#### INSTRUCTIONS FOR THE TASK
Transcribe only part of the material below: the lines from the one containing "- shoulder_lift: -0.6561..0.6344" through the one containing "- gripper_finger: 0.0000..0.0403", inclusive, exactly as written.

▼▼▼

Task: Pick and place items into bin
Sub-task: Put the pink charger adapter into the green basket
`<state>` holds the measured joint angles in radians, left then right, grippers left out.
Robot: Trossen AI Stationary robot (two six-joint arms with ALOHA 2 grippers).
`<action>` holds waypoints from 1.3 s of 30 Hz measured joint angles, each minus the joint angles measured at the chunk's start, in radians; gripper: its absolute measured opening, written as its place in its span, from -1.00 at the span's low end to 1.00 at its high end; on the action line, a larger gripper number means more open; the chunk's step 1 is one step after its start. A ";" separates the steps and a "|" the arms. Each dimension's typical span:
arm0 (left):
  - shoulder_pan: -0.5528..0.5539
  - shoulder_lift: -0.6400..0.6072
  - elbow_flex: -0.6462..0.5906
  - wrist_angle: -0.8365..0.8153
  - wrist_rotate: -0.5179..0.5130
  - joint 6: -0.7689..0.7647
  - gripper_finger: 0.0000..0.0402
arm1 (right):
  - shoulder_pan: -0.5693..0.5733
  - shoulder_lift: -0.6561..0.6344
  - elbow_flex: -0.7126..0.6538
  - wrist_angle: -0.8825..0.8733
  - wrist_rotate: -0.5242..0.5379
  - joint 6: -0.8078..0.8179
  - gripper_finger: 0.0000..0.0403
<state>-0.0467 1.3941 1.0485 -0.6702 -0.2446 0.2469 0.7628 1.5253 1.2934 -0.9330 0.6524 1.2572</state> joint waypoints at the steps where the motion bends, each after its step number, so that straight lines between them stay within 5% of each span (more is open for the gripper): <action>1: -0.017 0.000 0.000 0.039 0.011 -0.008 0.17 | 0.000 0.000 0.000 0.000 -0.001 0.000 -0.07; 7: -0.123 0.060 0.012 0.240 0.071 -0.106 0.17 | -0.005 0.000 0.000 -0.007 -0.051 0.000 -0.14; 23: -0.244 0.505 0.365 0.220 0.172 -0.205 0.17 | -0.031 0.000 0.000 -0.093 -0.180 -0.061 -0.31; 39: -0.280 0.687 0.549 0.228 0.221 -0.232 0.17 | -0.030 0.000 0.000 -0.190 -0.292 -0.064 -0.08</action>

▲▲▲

#### WRITTEN SOLUTION
  - shoulder_lift: -0.6561..0.6344
  - elbow_flex: -0.7126..0.6538
  - wrist_angle: -0.8825..0.8733
  - wrist_rotate: -0.5242..0.5379
  - joint 6: -0.8078..0.8179
  - gripper_finger: 0.0000..0.0403

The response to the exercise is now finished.